Durga tilted his head. She thought of him as human despite the cobra hood, a sheet of scaled muscle from the sides of his head to his shoulders, and despite the snake scales that armored his fit, trim body. He was one of “Uncle” Enki’s silly spawn, the Nagah, long surpassed in favor of the hairless apes from which Enki spawned the cobra men.
Enlil had at least told his children, Neekra among them, that Enki had forsaken the cobra men, leaving them as freaks in a world no longer their own.

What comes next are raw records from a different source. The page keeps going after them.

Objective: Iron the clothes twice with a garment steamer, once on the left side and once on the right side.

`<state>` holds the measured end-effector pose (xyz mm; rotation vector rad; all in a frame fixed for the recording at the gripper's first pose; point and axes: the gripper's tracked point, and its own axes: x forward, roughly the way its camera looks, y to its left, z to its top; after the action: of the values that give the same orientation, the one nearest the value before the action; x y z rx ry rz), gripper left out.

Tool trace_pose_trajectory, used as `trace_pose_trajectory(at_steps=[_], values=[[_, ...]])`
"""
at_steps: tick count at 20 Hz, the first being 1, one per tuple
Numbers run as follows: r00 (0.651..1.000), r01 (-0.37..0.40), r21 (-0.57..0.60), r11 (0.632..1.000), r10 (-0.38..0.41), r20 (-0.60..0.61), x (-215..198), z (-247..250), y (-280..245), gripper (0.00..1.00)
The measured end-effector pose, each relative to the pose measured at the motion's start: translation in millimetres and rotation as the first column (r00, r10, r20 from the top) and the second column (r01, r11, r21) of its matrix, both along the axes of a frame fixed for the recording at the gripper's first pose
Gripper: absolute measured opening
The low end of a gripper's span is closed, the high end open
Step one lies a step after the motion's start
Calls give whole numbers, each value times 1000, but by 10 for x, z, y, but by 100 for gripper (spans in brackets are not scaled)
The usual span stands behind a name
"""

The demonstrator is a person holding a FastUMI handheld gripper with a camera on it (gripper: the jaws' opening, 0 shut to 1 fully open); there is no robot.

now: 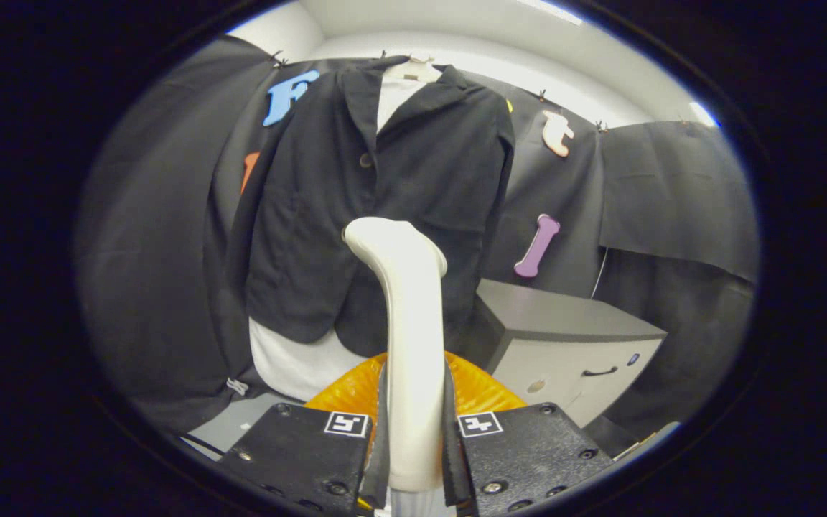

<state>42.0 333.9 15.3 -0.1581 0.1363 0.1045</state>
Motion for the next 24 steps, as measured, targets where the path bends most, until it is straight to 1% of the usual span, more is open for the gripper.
trace_pose_trajectory(at_steps=[5, 9, 12, 17, 21, 24], values=[[987, -48, 41, 998, 41, 156, 154, 795, 312, 32], [955, -79, 56, 995, 59, 291, 339, 1488, 667, 32], [931, -97, 74, 993, 65, 360, 536, 1898, 914, 32], [891, -148, 98, 984, 90, 445, 895, 2367, 1289, 32], [865, -149, 109, 983, 76, 497, 1092, 2673, 1437, 32], [842, -164, 95, 982, 89, 532, 1158, 2878, 1561, 32]])
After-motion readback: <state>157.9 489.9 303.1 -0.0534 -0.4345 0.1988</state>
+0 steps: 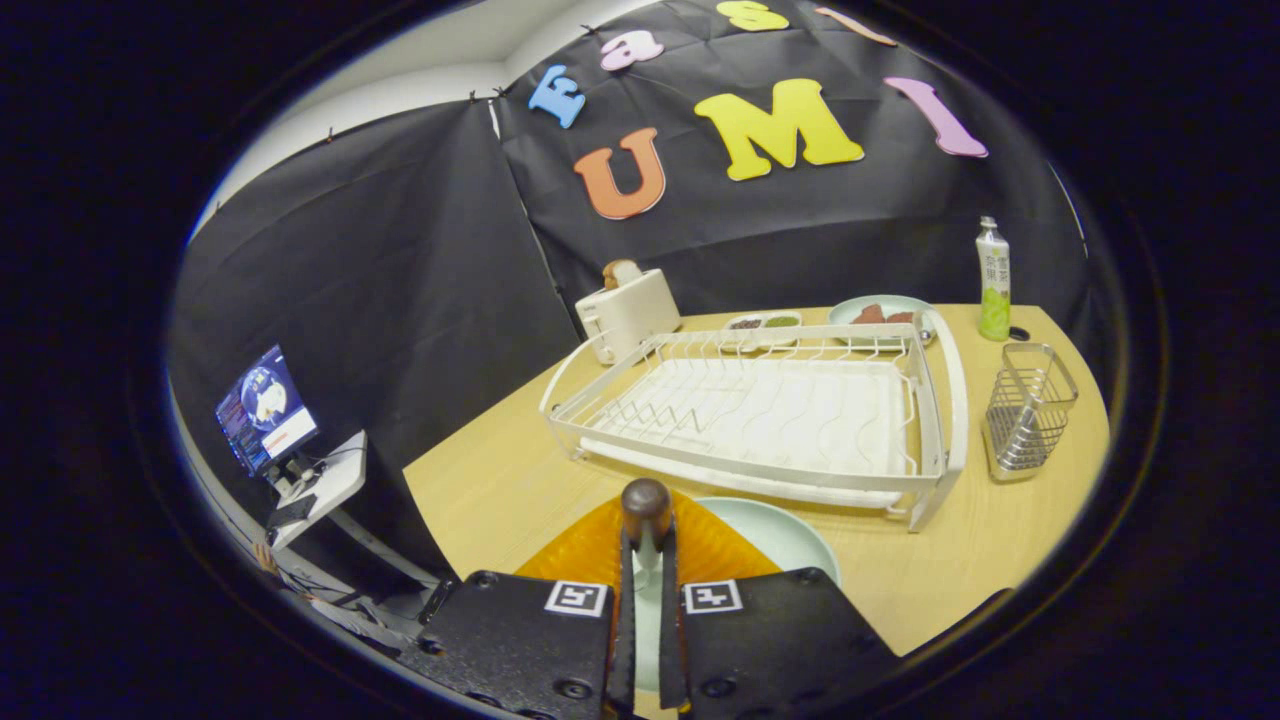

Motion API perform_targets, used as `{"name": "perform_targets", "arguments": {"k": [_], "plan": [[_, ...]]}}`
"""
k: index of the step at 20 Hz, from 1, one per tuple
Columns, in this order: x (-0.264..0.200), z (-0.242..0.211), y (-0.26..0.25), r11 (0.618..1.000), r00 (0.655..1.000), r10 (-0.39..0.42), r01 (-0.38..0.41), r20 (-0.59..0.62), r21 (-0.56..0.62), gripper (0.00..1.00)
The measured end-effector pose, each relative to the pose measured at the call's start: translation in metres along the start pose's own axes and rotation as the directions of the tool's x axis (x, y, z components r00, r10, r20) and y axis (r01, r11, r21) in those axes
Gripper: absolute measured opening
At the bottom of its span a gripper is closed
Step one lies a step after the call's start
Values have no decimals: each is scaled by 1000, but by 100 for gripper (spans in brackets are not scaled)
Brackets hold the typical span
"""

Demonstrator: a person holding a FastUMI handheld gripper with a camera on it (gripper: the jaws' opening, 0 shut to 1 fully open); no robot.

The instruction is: Take the plate from the dish rack, then take the spoon from the basket and place it into the plate.

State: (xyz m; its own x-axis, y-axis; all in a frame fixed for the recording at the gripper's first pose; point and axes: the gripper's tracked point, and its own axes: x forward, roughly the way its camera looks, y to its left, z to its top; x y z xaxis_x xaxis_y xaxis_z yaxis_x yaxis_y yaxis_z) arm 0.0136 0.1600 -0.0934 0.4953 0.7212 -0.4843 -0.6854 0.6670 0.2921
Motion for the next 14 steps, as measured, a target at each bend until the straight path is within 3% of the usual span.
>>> {"name": "perform_targets", "arguments": {"k": [3,4,9,14], "plan": [[-2,5,-3,1000,1000,-11,12,13,-7,18],[-4,8,-4,1000,1000,-18,18,24,-5,25],[-22,30,-20,994,988,-104,107,114,-22,80],[-45,49,-32,970,952,-219,236,212,-60,100]]}}
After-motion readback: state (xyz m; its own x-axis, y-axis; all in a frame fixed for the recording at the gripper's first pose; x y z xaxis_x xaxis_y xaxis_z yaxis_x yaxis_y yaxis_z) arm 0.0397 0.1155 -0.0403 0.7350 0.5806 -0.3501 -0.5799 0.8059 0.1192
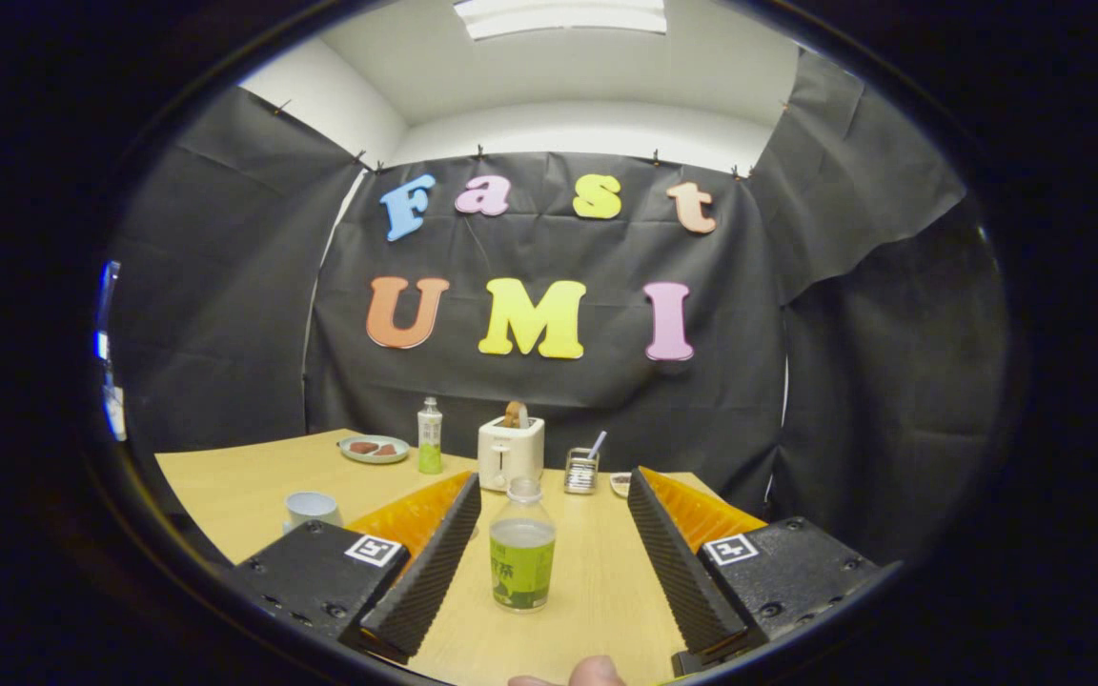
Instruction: Take the bottle from table, then pour the juice into the cup, finally place the bottle on the coaster
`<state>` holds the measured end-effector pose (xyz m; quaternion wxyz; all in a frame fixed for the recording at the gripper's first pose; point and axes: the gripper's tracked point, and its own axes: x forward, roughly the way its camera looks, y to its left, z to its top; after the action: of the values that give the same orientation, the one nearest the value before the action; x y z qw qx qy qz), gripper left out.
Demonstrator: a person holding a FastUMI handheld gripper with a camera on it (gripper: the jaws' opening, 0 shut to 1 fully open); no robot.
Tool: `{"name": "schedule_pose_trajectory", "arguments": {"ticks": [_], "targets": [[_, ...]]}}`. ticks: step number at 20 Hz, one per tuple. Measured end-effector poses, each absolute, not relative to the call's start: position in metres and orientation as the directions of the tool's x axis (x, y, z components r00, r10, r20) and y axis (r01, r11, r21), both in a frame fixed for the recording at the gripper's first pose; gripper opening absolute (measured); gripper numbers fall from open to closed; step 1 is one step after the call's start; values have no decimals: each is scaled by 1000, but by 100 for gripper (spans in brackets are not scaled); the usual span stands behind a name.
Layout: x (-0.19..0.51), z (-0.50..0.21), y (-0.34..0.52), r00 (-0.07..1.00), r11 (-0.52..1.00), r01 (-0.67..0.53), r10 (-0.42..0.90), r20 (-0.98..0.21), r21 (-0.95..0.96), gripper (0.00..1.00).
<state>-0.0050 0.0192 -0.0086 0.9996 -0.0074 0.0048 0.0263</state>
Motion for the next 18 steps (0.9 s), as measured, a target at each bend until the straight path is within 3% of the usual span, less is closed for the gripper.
{"name": "schedule_pose_trajectory", "arguments": {"ticks": [18], "targets": [[49,-110,47,985,998,-14,25,-172,62,100]]}}
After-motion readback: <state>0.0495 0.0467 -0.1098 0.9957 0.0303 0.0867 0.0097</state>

The Nagah were hidden underground for the very reason that they were inhuman. People outside of India feared cobras, rather than respected them as on the subcontinent. Imprisoned in their own tomb beneath the surface of the Earth, they maintained their exile from humanity, even past the collapse of mankind’s civilization.
Although that wasn’t quite true.
Durga’s people had increased in population as others entered the stability of the underground empire. Many chose to remain human; others opted to evolve themselves in the legendary “cobra baths.”
Their corner of India, up until Durga’s attempted coup, had become a relative paradise. Unfortunately, a war between the Millennium Consortium, Cerberus redoubt, Enlil and Durga’s personal guard had left the city of Garuda heavily damaged and thousands dead. It was still recovering.